OC Reilly Blog: Health Care Financials Can Expect Brighter Lights

By Paul D. Eberhardt, Supply Chain Consultant, OC Reilly Inc.


The brave new world of health care provision and accounting continues apace, with the federal Centers for Medicare & Medicaid Services (CMS) recently proposing a rule requiring all U.S. hospitals to publish how much they charge for every service rendered.

The proposed rule stems from a little-noticed 56-word “price transparency” provision in the Patient Protection and Affordable Care Act, found in Section 2718e of the federal law.

“We are providing hospitals with the flexibility to determine how they make a list of their standard charges public,” reads the CMS proposal, as cited in the May 5, 2014, edition of Modern Healthcare magazine. 

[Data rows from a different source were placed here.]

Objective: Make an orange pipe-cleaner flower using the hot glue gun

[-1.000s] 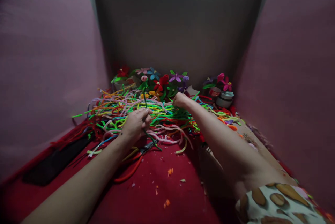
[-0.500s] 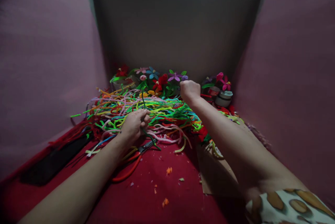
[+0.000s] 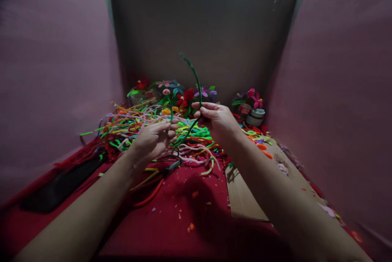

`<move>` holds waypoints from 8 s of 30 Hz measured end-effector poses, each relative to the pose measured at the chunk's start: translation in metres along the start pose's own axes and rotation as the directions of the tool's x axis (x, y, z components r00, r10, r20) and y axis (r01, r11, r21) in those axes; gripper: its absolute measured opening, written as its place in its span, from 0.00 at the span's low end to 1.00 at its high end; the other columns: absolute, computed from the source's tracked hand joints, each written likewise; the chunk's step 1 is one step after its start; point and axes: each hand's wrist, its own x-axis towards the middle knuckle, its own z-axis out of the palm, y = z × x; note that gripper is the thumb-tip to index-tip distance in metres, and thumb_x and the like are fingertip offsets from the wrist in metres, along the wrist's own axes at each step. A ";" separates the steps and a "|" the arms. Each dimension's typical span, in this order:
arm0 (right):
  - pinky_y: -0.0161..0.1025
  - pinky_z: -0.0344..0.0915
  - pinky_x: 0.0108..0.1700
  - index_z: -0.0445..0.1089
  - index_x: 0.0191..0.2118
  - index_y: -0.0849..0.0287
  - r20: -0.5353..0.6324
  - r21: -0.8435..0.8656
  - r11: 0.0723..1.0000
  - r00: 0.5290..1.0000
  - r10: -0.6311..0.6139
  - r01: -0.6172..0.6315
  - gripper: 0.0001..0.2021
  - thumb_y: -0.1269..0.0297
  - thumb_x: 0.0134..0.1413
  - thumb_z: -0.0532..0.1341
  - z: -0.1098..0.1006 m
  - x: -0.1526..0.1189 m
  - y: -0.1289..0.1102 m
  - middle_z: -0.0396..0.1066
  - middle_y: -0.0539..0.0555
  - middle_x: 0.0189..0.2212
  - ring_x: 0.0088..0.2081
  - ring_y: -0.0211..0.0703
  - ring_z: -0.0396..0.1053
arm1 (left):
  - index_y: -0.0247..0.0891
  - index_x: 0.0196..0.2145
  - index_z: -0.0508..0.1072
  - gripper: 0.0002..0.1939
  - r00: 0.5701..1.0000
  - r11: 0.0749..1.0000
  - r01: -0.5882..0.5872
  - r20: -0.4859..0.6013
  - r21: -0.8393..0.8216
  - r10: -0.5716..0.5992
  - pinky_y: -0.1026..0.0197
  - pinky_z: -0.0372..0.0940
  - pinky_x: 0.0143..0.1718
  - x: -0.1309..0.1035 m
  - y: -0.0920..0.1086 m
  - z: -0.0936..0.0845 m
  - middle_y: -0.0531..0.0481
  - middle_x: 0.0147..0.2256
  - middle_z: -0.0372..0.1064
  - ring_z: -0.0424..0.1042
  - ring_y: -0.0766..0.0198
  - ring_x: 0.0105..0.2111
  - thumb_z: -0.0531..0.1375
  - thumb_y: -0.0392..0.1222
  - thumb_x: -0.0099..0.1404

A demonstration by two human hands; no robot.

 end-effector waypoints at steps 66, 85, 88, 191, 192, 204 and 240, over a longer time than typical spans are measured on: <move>0.26 0.50 0.14 0.63 0.18 0.64 -0.063 0.455 0.865 0.962 0.265 -0.209 0.07 0.80 0.33 0.62 0.016 -0.047 0.060 0.73 0.54 0.20 0.15 0.28 0.59 | 0.35 0.30 0.71 0.05 0.794 0.214 -0.544 0.415 0.811 0.445 0.67 0.59 0.29 -0.018 -0.014 0.011 0.53 0.25 0.66 0.65 0.69 0.26 0.56 0.38 0.60; 0.24 0.47 0.12 0.69 0.24 0.67 -0.063 0.434 0.880 0.968 0.243 -0.193 0.04 0.71 0.41 0.64 0.015 -0.046 0.065 0.70 0.51 0.18 0.14 0.26 0.57 | 0.35 0.35 0.70 0.09 0.929 0.598 -0.369 0.281 0.711 0.240 0.66 0.64 0.28 -0.024 -0.015 0.018 0.52 0.26 0.70 0.70 0.66 0.27 0.57 0.42 0.58; 0.23 0.47 0.12 0.69 0.23 0.67 -0.041 0.435 0.874 0.965 0.258 -0.215 0.04 0.72 0.41 0.63 0.015 -0.046 0.066 0.70 0.51 0.18 0.14 0.26 0.56 | 0.34 0.33 0.74 0.10 0.929 0.567 -0.363 0.235 0.740 0.287 0.67 0.64 0.27 -0.024 -0.015 0.019 0.50 0.27 0.71 0.69 0.66 0.28 0.59 0.42 0.56; 0.26 0.39 0.13 0.61 0.21 0.62 -0.212 0.288 0.941 0.946 0.245 -0.179 0.08 0.71 0.39 0.63 -0.005 -0.039 0.046 0.58 0.43 0.12 0.11 0.24 0.46 | 0.37 0.34 0.75 0.08 0.588 -0.045 -0.390 0.286 0.920 0.756 0.54 0.59 0.44 -0.015 0.016 -0.006 0.45 0.36 0.71 0.68 0.57 0.39 0.59 0.40 0.55; 0.26 0.40 0.13 0.60 0.21 0.62 -0.248 0.282 0.948 0.943 0.222 -0.149 0.08 0.71 0.38 0.63 -0.005 -0.038 0.046 0.58 0.43 0.12 0.11 0.24 0.46 | 0.37 0.36 0.75 0.10 0.461 -0.132 -0.399 0.323 0.907 0.827 0.53 0.58 0.46 -0.019 0.014 -0.004 0.44 0.39 0.70 0.67 0.56 0.41 0.60 0.39 0.55; 0.27 0.41 0.12 0.61 0.19 0.62 -0.114 0.191 0.965 0.973 0.201 -0.177 0.11 0.67 0.40 0.65 0.008 -0.048 0.052 0.59 0.43 0.12 0.11 0.24 0.46 | 0.34 0.18 0.64 0.18 0.993 0.956 0.114 0.004 0.272 -0.119 0.70 0.49 0.13 -0.016 -0.027 0.019 0.58 0.12 0.54 0.51 0.76 0.10 0.61 0.50 0.54; 0.31 0.48 0.20 0.68 0.19 0.61 0.028 -0.220 0.962 0.985 0.170 -0.160 0.09 0.64 0.44 0.59 0.020 -0.057 0.052 0.55 0.44 0.11 0.16 0.30 0.50 | 0.35 0.22 0.70 0.07 0.988 0.890 -0.151 0.043 0.431 0.147 0.70 0.49 0.14 -0.025 -0.016 0.023 0.58 0.14 0.58 0.55 0.74 0.13 0.64 0.41 0.51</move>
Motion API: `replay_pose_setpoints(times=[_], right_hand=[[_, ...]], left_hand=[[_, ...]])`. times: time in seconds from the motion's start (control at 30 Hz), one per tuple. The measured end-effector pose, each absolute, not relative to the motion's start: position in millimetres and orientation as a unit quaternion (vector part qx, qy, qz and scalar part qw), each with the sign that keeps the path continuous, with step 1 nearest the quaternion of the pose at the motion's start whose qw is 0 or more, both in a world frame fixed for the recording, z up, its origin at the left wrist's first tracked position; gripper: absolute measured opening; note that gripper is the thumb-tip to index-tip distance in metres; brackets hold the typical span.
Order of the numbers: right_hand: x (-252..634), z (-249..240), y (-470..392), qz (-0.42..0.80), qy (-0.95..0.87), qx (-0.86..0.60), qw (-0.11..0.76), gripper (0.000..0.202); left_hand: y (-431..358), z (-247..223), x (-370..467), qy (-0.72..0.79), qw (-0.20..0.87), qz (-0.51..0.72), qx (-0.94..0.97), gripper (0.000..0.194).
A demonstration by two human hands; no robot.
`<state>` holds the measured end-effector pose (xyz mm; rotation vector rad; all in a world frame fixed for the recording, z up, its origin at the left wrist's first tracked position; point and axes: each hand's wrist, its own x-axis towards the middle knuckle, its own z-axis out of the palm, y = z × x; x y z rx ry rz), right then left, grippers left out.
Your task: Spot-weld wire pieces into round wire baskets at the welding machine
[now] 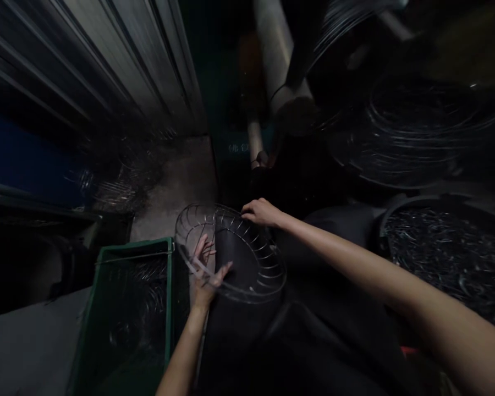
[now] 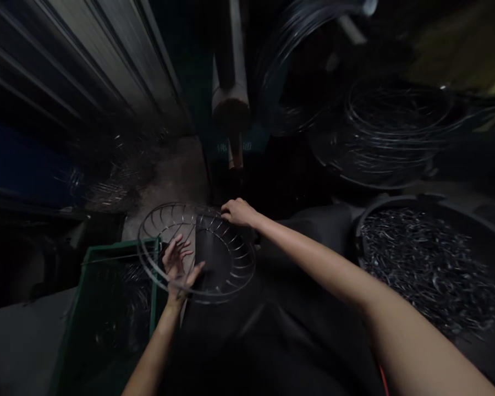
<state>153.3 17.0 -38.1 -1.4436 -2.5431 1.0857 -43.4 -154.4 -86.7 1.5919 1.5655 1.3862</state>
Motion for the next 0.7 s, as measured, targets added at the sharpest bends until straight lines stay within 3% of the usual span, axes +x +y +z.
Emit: replay_pose_setpoints(times=[0.17, 0.3, 0.47, 0.7], right_hand=[[192.2, 2.9, -11.6, 0.387, -0.772, -0.503, 0.045, 0.016], [231.0, 45.3, -34.5, 0.495, -0.662, -0.539, 0.161, 0.020], [250.9, 88.8, -45.5, 0.568, -0.562, -0.537, 0.271, 0.030], [263.2, 113.9, -37.3, 0.630, -0.441, -0.530, 0.357, 0.032]], left_hand=[[-121.5, -47.6, -32.4, 0.527, 0.256, 0.594, 0.551, 0.038], [-96.9, -3.6, -17.2, 0.455, 0.328, 0.610, 0.561, 0.026], [-69.1, 45.9, 8.4, 0.396, 0.418, 0.631, 0.520, 0.029], [-54.8, 84.3, 31.3, 0.449, 0.438, 0.615, 0.478, 0.036]])
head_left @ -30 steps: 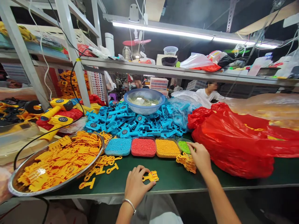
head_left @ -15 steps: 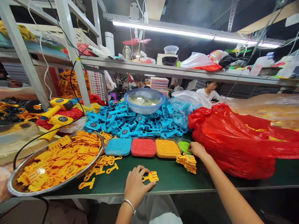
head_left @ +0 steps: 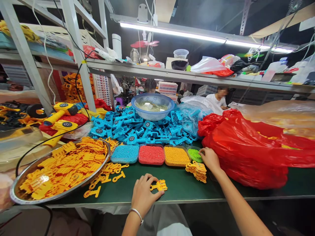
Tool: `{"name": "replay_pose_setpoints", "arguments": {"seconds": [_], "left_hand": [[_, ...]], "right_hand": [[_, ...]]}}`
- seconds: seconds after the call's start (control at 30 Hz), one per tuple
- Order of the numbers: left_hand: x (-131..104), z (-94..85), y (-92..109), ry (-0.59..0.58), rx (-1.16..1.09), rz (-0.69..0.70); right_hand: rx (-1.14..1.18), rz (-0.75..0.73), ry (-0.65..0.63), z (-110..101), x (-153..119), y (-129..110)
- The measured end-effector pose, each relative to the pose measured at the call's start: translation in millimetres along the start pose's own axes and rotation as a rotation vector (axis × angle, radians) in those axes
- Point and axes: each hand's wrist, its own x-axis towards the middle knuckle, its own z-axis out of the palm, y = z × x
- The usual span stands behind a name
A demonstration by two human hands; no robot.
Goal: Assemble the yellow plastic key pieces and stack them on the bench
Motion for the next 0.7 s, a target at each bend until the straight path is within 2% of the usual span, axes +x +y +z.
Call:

“We encourage hospitals to undertake efforts to engage in consumer-friendly communication of their charges to help patients understand what their potential financial liability might be,” the CMS document states.

The magazine article quotes Jaime King, a health policy expert and law professor at the San Francisco-based University of California Hastings as saying, “I don’t think (the proposed rule) goes far enough.  It’s a really good first step.  It suggests that CMS is taking the need to have price transparency seriously.”

This effort also highlights the increasing pressure on hospitals and health systems to pay ever-closer attention to their expenditures and the overall integrity of their bottom line performance.  As the financial details of health systems become more and more open and transparent, it follows logically that where their money is spent will attract more attention, as well.

Careful and comprehensive surveys of contracts, expenditures, and quality control standards related to supply chain elements can produce meaningful savings and contribute directly to bottom line performance.  This is as true for health systems as for any other complex business enterprise.

More and brighter lights promise to be shined on health systems’ financials.  Supply chain management offers an easy, quick, and accessible means of making important improvements.